Preaching as a Spiritual Practice

Bruce G. EpperlyPreaching is the most sustained public act of ministry for senior and solo pastors. Preaching is also one of the most sustained intellectual and spiritual activities of senior and solo pastors. On the one hand, most senior and solo pastors write the equivalent of a good-sized book (six pages, forty-five weeks a year: that is, nearly 300 pages) in the course of a year's preaching. On the other hand, most regular preachers spend five to ten hours a week in sermon preparation and writing, including reflecting on the text, reading commentaries, and pouring over on-line resources.

For many pastors, preaching is truly good news: an opportunity to share a hopeful vision, provide theological wisdom for congregants, and invite congregants to spiritual and ethical transformation. But, for others, preaching becomes a chore. Some are on the verge of homiletical brown-out, if not burn-out. One thing for certain, most pastors live from Sunday to Sunday, seeking to speak a word of grace and transformation to their congregations and often to themselves to strengthen their own faith.

Many years ago, when I taught humanities at a major medical school, I asked first- and second-year medical students the following question: "Twenty years from now, will you be glad you entered this profession? Twenty years from now, will your loved ones be glad you entered medicine?" Today, as a seminary professor who teaches seminarians and leads groups for pastors in their first congregational calls, I ask a similar question: "Twenty years from now, will you be glad you entered congregational ministry? Will you still find joy in preaching, pastoral care, and the other tasks of ministry? Will your loved ones also be glad that you entered ministry?"

In this first in a series on preaching and spirituality, I want to reflect on how the process of preaching can be personally and spiritually transforming for preachers. In the next several weeks, I will provide a variety of spiritual practices for preachers, aimed at adding zest, vitality, and insight to your preaching. I must confess that I happen to look forward to preaching.

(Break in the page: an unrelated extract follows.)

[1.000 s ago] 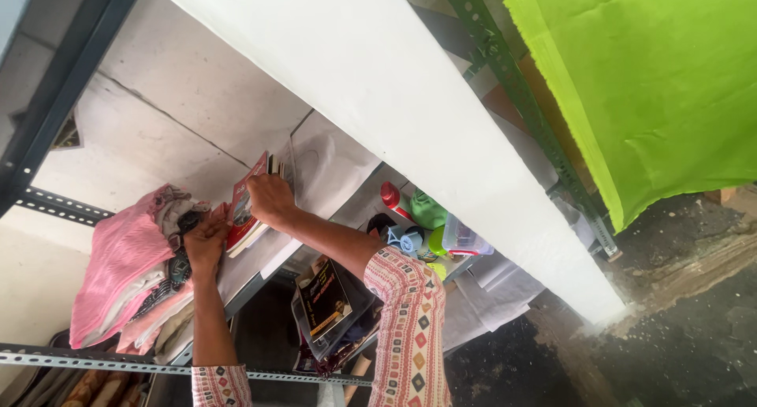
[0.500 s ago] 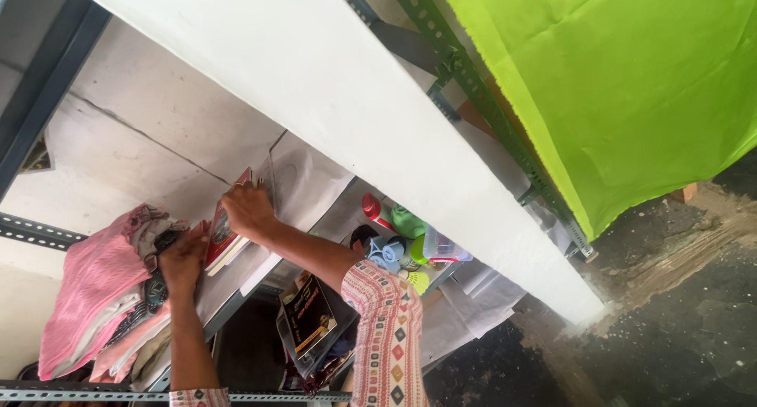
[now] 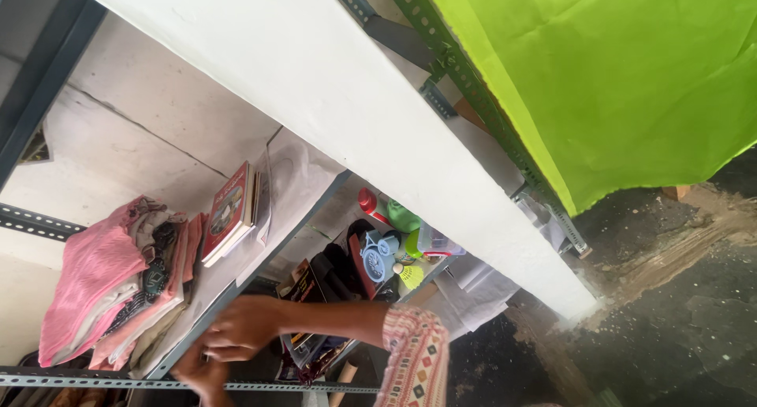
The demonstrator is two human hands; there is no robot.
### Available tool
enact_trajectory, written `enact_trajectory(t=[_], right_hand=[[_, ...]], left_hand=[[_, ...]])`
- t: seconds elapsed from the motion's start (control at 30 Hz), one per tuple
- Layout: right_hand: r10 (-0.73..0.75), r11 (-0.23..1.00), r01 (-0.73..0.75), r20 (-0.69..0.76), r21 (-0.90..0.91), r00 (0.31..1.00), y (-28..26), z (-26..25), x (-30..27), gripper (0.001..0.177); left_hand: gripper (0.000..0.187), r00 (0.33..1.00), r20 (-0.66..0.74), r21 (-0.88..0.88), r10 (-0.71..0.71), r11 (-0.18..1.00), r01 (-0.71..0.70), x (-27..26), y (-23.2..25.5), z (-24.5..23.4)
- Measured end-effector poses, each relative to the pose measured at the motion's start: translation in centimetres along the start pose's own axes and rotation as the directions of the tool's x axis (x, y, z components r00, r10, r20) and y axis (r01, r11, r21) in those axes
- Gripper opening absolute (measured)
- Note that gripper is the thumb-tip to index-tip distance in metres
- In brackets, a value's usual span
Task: The person removes several books and folded clothes from a metal shelf, then places them back in a neat stack. The person handles books, a gray folded cloth, a dark blue garment, and a patterned brown cloth, arranging them on the shelf.
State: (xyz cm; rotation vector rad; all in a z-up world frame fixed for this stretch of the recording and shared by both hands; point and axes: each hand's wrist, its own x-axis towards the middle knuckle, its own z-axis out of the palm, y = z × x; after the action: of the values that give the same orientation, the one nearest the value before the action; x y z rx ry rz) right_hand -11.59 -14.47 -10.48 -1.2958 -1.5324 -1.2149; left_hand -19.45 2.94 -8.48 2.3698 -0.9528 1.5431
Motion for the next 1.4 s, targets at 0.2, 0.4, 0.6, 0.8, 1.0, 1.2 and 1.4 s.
enact_trajectory(t=[0.2,0.4,0.6,0.8,1.0,1.2,1.4], right_hand=[[0.827,0.528,-0.844,0.280,-0.092,0.487,-1.7,0.8,-10.5,0.017],[0.969,0.224,-0.956,-0.058,-0.192,0.239,-2.5,-0.4,-14.3,0.042],[0.996,0.078,-0.993,-0.041,-0.092,0.082,-2.7,0.1,-14.3,0.034],[0.999,-0.018,-0.998,0.025,-0.057,-0.019,-2.2,0.5,-14.8,0.034],[0.996,-0.086,-0.985,0.037,0.147,-0.081,-1.7,0.6,-15.6,0.046],[0.942,-0.177,-0.915,0.332,0.363,-0.051,-1.8,1.3,-15.8,0.050],[0.893,-0.023,-0.878,0.405,0.478,0.197,-3.4,2.8,-16.7,0.034]], left_hand=[[0.019,0.688,0.298,0.045,-0.661,0.730,0.682,-5.4,5.2,7.9],[0.050,0.836,0.114,0.440,-0.537,0.782,0.442,-8.4,9.1,11.4],[0.056,0.526,0.131,0.148,-0.840,0.541,0.828,-9.3,9.0,11.8],[0.049,0.336,0.154,-0.019,-0.929,0.337,0.941,-8.0,9.8,11.6],[0.046,0.427,0.091,-0.131,-0.900,0.414,0.901,-5.4,12.0,10.5],[0.044,0.114,0.450,-0.595,-0.886,-0.202,0.778,-6.1,9.6,7.9],[0.045,0.334,0.468,-0.534,-0.818,0.040,0.845,-7.0,8.8,4.9]])
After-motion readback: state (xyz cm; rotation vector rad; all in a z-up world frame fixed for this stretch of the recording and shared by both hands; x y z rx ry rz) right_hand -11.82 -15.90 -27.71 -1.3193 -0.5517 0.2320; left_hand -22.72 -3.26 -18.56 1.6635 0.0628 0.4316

For most of my over thirty years of ministry, I have been multi-vocational in my focus: I have pastored university and local congregations; taught at seminary, university, and medical schools; and have been involved in seminary and university administration. I find the process of preaching to be spiritually edifying and theologically inspiring. Preaching has been essential to shaping both my theology and spirituality.

Preaching can be one of the great joys of ministry; although every thoughtful pastor, like the prophet Jeremiah, asks "who am I to speak for God?" we preachers have the joy of speaking good news that gives hope, challenge, comfort, and transformation. What a joy!

As we begin this series, I would like you to do a spiritual "examen" or reflection related to your preaching and spiritual life. Please prayerfully reflect on the following questions:

  • What is your current attitude toward preaching?
  • Where do you find joy in preaching?
  • Where is your greatest challenge in preaching?
  • How does your preaching relate to the rest of your ministry?
  • In what ways does your preaching strengthen your spiritual life?
  • In what ways does your preaching form your theology?
  • What one new practice will strengthen and deepen your preaching and spiritual life?

In the weeks ahead, take time to live with God's wisdom in scripture, your experience, your congregation, and the world. Take time to integrate holistically your preaching with the rest of your life—self-care, pastoral ministry, family life, civic responsibility. Rejoice in sharing the gift of God's good news!